Abraão é um homem eleito por Deus, não para aumentar os pergaminhos pessoais ou familiares, mas para cumprir uma missão junto dos outros e em favor dos outros. Ele tem de irradiar uma bênção e um bem, que vem de Deus, a toda uma humanidade, que espera. A sua vocação tem inerente uma dimensão missionária, que o impede de permanecer fechado no seu próprio projecto espiritual ou humano, e o faz sair para ir ao encontro de todos os outros.

 

4. HOMENS DE FÉ, DESCENDÊNCIA DE ABRAÃO

É precisamente à luz desta vocação, desta partida, desta bênção e desta eleição para a missão, que havemos de entender a nossa própria vocação e eleição para uma missão, na Igreja e no mundo. Foi nelas que os apóstolos e discípulos de Jesus encontraram o sentido do seu seguimento e da sua acção evangelizadora.

Precisamos de reconhecer nesta narração bíblica o paradigma da nossa própria vocação e deixar-nos tocar de novo pelo mão amorosa de Deus, que volta a manifestar-se de forma discreta no silêncio interior, ou na voz forte que faz ressoar dentro de nós, própria de quem ordena e quer que seja cumprido.

Em primeiro lugar, somos chamados, cada um nas suas circunstâncias específicas, a deixar constantemente a nossa casa, a nossa terra, os nossos próprios horizontes materiais, os nossos bens, as coisas pequenas e grandes a que estamos habituados e que contam muito para nós, tanto que nos tolhem muitos movimentos e nos acomodam numa actividade morna, própria de quem tudo calcula, pesa e mede, em seu próprio favor.

Em segundo lugar, somos chamados a deixar a nossa pátria, com tudo aquilo que lhe está associado: os nossos usos e costumes de há muito ou pouco tempo; a nossa cultura porventura desencarnada da realidade que se vive nos dias de hoje; a nossa religião ritualista e estática, incapaz de nos revelar a nós e ao mundo o rosto de Deus; o nosso estilo social de vida, marcado pelo desejo do prestígio e do lugar; a nossa identidade, porventura modelada por condicionalismos e por valores próprios, em que nos temos mais em conta a nós do que ao Deus que nos chama ou aos outros a quem Ele nos envia.

Finalmente, temos de deixar a casa de nosso pai. Significa que temos inclusivamente de deixar os nossos apegos desmedidos à família de sangue ou ao clã das nossas relações, com tudo o que isso significa de purificação das relações humanas, afectivas, hereditárias, morais e económicas. Deixar a família, neste sentido, é, porventura, a parte mais difícil de todo este processo de vocação e de missão, pois pode provocar a solidão, o ter de enfrentar um mundo desconhecido sozinho, sem qualquer tipo de apoio humano e por motivos não humanos. Pode significar deixar o mundo onde se é alguém e onde se conta para os outros, para enfrentar o mundo onde se não conta para nada nem para ninguém, o mundo do anonimato, próprio de quem não procura glórias neste mundo, mas está disposto a tudo perder para ganhar a todos, por meio do Evangelho.
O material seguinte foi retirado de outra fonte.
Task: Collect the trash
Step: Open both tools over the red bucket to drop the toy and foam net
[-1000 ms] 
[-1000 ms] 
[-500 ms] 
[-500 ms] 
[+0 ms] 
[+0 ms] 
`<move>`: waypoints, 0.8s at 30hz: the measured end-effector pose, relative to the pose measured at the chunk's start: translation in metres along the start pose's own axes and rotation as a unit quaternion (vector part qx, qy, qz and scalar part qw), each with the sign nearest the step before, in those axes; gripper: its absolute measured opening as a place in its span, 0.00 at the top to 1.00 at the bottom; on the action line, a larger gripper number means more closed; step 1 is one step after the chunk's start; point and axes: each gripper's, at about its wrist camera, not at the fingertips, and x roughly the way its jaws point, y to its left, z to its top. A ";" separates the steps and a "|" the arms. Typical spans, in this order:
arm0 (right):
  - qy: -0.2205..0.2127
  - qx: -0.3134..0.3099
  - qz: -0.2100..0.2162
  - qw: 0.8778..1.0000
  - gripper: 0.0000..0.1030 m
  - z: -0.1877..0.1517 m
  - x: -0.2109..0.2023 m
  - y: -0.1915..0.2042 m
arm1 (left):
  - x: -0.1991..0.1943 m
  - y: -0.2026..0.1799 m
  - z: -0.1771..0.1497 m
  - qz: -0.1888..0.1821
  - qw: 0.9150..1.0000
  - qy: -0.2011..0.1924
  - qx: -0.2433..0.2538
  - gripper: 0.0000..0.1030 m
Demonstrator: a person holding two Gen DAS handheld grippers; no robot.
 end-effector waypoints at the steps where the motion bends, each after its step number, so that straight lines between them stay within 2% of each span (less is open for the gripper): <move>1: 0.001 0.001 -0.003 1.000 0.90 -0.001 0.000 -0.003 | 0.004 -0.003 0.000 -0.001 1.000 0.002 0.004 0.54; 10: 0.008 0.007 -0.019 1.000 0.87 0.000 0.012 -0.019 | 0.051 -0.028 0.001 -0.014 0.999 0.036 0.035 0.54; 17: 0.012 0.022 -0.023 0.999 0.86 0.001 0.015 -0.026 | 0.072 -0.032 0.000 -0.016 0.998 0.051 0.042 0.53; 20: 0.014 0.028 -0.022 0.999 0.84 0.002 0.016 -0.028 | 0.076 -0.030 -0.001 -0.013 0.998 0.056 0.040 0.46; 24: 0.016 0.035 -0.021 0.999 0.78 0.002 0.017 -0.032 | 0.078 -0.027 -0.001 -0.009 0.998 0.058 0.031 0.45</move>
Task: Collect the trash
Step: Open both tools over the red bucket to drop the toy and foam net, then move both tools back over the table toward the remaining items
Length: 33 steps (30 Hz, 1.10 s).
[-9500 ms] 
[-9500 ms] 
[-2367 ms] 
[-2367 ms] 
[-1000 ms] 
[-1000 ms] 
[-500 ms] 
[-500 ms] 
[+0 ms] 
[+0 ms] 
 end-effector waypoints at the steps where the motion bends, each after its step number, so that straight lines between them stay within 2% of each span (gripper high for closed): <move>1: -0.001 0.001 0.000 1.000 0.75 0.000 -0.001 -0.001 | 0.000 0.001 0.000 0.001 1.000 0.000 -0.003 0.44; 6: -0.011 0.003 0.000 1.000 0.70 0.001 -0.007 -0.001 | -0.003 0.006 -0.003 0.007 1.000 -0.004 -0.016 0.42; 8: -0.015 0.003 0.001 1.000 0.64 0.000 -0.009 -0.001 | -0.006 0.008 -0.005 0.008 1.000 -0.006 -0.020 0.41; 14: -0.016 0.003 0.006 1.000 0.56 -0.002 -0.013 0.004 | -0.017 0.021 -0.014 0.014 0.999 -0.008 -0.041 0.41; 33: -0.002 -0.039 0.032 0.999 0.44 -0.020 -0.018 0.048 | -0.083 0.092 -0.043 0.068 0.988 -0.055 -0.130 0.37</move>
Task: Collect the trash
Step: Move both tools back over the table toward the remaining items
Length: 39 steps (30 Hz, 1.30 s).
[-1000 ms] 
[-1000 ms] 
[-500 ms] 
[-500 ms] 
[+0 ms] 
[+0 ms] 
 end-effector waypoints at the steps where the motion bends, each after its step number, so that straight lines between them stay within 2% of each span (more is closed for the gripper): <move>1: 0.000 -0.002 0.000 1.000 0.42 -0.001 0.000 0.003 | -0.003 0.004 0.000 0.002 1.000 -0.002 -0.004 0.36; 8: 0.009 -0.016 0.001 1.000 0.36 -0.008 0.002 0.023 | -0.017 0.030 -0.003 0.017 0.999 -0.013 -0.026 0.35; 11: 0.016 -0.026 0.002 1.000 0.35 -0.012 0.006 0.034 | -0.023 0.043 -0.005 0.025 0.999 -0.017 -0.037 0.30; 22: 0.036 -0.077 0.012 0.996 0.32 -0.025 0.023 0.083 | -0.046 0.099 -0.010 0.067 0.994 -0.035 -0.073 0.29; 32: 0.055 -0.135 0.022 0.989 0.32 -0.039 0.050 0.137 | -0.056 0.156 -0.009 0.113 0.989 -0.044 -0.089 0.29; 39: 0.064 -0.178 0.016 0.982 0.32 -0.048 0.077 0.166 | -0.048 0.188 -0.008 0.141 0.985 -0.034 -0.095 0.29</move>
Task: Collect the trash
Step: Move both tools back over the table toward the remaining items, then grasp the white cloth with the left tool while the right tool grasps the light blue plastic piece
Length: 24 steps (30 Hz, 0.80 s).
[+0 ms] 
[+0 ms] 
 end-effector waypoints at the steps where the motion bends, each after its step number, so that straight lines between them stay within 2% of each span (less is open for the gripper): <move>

É altura de nos expormos diante de Deus e reconhecermos: quais os nossos apegos; o que nos impede de nos entregarmos a Deus e aos outros; onde se situam as nossas maiores resistências; o que é que não conseguimos aceitar na proposta de vida que a Igreja nos faz; que influência tem o “mundo” na nossa vida; o que é que nos conduz e orienta verdadeiramente.